What are Different Types of Clustering Algorithm?. Clustering algorithms come in a variety of shapes and sizes. Because there are probably over 100 documented clustering methods, the following overview will only cover the most well-known examples. Because not all offer models for their clusters, they are difficult to classify.
Methods based on distribution
It’s a clustering model in which we fit the data based on the likelihood that it’s from the same distribution. Normal or gaussian grouping can be used. The Gaussian distribution is more apparent when we have a set number of distributions and all future data is fitted into them in order to optimise the distribution of data. This results in grouping, as illustrated in the diagram: This approach works well with synthetic data and clusters of various sizes. However, if the constraints are not applied to restrict the model’s complexity, this model may have issues. Furthermore, clusters created using Distribution-based clustering presuppose succinctly specified mathematical models underlying the data, which is a significant assumption for particular data distributions.

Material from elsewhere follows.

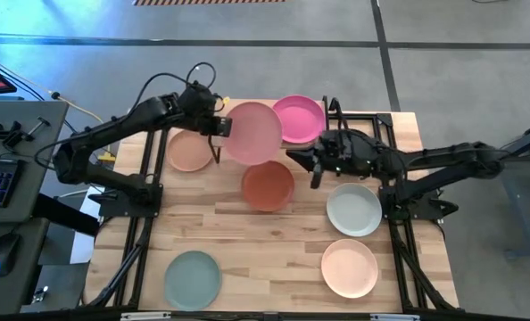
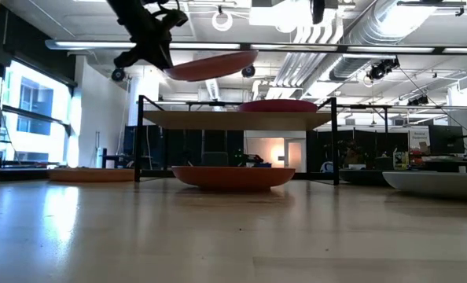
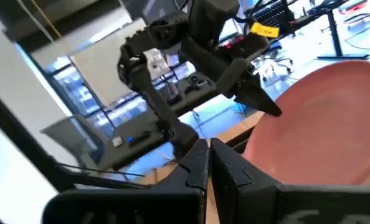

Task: Place and stack plates onto a shelf
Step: Put the light pink plate on the shelf

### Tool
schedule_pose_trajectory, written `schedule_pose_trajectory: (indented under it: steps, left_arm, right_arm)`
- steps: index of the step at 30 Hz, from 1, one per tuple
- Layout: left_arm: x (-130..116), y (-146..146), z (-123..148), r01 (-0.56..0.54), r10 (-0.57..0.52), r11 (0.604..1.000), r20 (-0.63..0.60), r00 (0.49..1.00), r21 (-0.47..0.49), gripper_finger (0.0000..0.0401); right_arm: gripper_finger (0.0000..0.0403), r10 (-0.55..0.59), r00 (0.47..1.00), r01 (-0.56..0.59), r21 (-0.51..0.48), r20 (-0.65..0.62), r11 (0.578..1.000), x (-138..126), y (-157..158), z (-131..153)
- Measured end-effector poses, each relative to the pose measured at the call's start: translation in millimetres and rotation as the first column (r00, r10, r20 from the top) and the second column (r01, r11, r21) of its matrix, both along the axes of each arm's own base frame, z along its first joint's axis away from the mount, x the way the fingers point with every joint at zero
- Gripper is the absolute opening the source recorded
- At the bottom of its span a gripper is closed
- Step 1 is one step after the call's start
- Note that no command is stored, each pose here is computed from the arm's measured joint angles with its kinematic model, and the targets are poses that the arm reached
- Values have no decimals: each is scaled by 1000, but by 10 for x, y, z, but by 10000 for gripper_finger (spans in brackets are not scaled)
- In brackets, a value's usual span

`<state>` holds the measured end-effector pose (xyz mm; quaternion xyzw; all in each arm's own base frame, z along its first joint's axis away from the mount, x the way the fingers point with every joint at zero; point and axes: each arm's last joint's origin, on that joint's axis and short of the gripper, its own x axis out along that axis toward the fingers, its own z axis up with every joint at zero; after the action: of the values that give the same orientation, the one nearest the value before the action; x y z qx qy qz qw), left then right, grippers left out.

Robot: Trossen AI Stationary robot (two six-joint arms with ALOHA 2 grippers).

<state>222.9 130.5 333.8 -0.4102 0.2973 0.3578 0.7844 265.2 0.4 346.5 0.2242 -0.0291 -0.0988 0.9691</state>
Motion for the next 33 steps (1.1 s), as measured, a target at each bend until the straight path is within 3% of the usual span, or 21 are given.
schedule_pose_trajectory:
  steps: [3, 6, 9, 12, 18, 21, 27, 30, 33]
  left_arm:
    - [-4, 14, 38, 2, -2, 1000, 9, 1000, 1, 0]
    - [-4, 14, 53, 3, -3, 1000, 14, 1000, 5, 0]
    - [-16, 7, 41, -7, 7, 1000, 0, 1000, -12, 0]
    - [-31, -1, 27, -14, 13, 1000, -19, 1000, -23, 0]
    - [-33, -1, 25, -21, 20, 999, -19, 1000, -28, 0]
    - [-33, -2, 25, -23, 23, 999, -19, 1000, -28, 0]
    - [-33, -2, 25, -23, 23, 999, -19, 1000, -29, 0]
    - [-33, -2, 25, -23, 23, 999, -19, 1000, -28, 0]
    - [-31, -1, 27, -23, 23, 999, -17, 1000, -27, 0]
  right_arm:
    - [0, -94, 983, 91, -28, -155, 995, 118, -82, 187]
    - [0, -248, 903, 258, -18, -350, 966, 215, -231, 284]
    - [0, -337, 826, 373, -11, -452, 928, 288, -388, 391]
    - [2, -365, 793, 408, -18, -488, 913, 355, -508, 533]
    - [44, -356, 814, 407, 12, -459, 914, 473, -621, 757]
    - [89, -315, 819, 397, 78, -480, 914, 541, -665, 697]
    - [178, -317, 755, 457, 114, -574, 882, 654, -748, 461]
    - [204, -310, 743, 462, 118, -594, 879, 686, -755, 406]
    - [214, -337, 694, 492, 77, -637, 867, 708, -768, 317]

One prominent example of this technique is the expectation-maximization algorithm, which employs multivariate normal distributions.
Methods based on the centroid
This is an iterative clustering technique in which clusters are generated by the distance between data points and the cluster’s centroid. The cluster centre, or centroid, is constructed in such a way that the distance between data points and the centre is as little as possible. Because this is really an NP-Hard issue, solutions are frequently approximated across a number of attempts.
For example, the K – means algorithm is a well-known example of this method.
The most significant flaw in this approach is that we must define K in advance. Clustering density-based distributions is also an issue.
Methods based on connectivity
The basic concept of a connectivity-based model is similar to that of a centroid-based model, which defines clusters based on the proximity of data points. We work on the assumption that data points that are closer to each other behave similarly to data points that are farther apart. It provides a large hierarchy of clusters that merge with one other at specific distances, rather than a single split of the data set. The choice of distance function is purely subjective in this case. These models are simple to understand, but they lack scalability. Density Models: In this clustering model, the data space will be searched for regions with different densities of data points. It separates distinct density areas in the data space depending on varying densities.
DBSCAN and OPTICS are two examples.
Clustering of subspaces | Clustering Algorithm
Subspace clustering is an unsupervised learning task that tries to arrange data points into numerous clusters so that data points in each cluster reside on a low-dimensional linear subspace in a similar way.Subspace clustering, like feature selection, is a subset of feature selection. Subspace clustering necessitates a search technique and assessment criteria, but it also restricts the breadth of those criteria. The subspace clustering technique narrows down the search for important dimensions, allowing them to locate clusters that exist across several overlapping subspaces.
Subspace clustering was created to tackle a very particular computer vision problem involving the union of subspace structures in the data, but it is gaining popularity in the statistics and machine learning communities. This technique is used in social networks, movie suggestions, and biological datasets. Because many of these applications deal with sensitive data, subspace clustering raises concerns about data privacy. Because it only protects the differential privacy of any characteristic of a user rather than the full profile user of the database, data points are presumed to be incoherent.
Based on their search technique, there are two types of subspace clustering.
- Top-down methods find an initial clustering in all of the dimensions and assess each cluster’s subspace.
- The bottom-up method identifies dense regions in low-dimensional space, which are subsequently combined to form clusters.